▸ Task goal: Examine the listing below and state how many of its lines contain the word "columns". Write only the number.

*** Opening of Data segment ***

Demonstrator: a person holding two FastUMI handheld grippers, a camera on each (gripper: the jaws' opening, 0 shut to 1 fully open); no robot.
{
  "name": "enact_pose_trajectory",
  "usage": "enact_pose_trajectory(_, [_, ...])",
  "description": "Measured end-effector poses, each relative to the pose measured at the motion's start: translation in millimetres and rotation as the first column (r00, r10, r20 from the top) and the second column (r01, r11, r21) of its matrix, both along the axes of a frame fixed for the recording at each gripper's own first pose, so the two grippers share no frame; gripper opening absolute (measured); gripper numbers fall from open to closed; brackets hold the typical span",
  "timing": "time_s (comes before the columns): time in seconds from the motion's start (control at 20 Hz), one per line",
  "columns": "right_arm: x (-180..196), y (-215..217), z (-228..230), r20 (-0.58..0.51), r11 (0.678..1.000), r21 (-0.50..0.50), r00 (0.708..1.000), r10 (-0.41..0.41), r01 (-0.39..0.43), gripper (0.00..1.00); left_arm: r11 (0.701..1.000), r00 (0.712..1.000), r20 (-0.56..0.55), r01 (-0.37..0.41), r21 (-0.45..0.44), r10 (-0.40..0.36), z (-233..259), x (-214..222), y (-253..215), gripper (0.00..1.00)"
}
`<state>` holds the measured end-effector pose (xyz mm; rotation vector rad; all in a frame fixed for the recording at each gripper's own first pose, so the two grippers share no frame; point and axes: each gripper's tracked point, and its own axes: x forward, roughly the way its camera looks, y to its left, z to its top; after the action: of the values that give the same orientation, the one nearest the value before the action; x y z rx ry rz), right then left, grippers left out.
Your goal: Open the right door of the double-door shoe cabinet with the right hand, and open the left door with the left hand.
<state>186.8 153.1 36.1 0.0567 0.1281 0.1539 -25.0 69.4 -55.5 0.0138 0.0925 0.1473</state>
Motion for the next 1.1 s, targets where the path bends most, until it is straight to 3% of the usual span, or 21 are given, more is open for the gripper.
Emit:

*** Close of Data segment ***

▸ Your solution: 2